The COVID-19 pandemic has revealed truths about how our capitalist society runs. It has laid bare the injustice, the inequality, and the indifference to human suffering that are endemic to capitalism. In response, voices around the country, including some in Congress, are arguing for national paid sick leave, expansion of Medicaid, a moratorium on evictions, the forgiveness of student debt, and free healthcare.
We need all of these things–but we’ve needed them for a long time. It should not take a disaster that threatens the well-being of people across the world for our leaders to muster up the political will to provide workers with basic human rights.
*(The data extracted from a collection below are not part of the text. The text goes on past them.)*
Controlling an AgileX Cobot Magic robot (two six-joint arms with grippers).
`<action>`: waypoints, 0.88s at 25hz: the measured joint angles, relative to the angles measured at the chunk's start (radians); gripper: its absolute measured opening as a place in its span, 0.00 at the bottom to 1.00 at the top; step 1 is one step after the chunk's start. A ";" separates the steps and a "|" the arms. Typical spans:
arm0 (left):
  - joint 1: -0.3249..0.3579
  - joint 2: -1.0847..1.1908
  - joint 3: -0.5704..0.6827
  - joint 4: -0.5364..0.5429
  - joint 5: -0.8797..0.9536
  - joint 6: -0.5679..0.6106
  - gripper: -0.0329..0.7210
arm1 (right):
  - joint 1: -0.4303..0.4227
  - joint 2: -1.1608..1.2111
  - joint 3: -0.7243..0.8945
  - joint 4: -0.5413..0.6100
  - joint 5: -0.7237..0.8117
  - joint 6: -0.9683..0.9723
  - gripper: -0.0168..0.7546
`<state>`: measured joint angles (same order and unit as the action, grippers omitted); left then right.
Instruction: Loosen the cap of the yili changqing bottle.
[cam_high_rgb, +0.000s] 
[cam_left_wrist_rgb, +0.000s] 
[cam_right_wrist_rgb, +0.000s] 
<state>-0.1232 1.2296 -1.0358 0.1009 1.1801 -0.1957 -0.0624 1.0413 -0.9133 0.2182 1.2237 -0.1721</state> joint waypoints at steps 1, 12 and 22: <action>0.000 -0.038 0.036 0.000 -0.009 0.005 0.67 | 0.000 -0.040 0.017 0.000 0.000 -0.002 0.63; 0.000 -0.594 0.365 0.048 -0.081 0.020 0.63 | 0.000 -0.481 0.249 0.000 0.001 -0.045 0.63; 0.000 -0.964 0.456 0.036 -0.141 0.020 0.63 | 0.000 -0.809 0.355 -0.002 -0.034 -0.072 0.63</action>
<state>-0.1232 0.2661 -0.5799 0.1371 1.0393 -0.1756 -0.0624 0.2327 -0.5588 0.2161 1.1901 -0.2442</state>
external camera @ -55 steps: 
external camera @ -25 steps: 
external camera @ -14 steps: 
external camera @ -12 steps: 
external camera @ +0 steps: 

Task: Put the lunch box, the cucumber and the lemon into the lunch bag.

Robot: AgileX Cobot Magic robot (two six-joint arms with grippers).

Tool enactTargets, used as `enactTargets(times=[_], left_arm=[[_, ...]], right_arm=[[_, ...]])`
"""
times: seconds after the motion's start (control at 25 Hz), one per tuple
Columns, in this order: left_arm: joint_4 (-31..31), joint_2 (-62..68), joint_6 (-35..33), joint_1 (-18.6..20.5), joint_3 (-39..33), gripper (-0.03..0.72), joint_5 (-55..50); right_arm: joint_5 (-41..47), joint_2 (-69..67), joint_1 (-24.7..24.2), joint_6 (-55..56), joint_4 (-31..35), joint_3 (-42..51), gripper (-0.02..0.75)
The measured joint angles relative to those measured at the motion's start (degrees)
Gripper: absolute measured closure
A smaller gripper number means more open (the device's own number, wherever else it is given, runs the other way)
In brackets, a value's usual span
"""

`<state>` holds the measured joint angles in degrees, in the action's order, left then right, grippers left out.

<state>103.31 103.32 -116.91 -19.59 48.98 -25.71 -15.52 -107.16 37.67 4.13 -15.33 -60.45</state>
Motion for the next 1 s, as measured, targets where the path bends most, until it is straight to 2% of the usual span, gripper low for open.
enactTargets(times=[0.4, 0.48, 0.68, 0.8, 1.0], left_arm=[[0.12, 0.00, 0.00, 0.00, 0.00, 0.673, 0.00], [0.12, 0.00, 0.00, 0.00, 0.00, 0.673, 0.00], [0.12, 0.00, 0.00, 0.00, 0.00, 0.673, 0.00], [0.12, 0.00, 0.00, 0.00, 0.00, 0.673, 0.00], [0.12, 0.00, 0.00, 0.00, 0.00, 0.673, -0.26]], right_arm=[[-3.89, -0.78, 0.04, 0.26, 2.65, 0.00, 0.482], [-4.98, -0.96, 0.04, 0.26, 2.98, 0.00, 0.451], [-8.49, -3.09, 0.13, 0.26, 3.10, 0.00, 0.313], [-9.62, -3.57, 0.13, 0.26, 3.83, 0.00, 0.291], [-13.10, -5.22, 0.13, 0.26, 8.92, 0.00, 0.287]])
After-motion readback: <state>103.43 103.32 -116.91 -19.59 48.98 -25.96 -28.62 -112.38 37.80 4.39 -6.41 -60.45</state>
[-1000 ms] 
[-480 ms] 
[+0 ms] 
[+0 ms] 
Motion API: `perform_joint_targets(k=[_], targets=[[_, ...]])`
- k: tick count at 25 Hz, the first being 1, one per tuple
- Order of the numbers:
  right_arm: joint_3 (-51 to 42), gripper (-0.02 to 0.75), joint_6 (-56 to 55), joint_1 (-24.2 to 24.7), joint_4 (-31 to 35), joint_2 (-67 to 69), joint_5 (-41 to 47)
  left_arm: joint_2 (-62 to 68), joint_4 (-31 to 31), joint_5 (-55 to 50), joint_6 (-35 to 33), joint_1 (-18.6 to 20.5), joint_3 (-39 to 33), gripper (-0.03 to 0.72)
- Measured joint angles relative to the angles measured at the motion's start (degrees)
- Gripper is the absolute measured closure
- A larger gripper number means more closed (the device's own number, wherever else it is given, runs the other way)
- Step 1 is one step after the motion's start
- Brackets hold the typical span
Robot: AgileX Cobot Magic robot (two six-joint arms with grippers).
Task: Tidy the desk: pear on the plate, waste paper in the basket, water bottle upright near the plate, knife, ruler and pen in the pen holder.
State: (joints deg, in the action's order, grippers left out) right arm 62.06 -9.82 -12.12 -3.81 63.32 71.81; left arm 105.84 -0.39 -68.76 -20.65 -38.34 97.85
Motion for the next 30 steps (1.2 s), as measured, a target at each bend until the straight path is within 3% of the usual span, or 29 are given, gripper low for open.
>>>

If there were ever a time for bold leadership not bound by the old ways of doing things, this is it. So, right now, we have a choice. We can let Trump and the Democratic Party establishment have their way, pushing private corporations as the “saviors,” letting them turn a crisis into a profit-making opportunity while millions die. Or, we can come together in solidarity — to push back against the rich and powerful who use racism and xenophobia to divide us — and demand that the crisis be dealt with in the only humane way — with universal programs that guarantee basic needs as human rights, and pave the way to a more just society. We know these ideas may be revolutionary to the status quo. They are radical because they get to the root of the problem. They produce results for the working class.
Now is the time for solidarity and political demands because this crisis is political.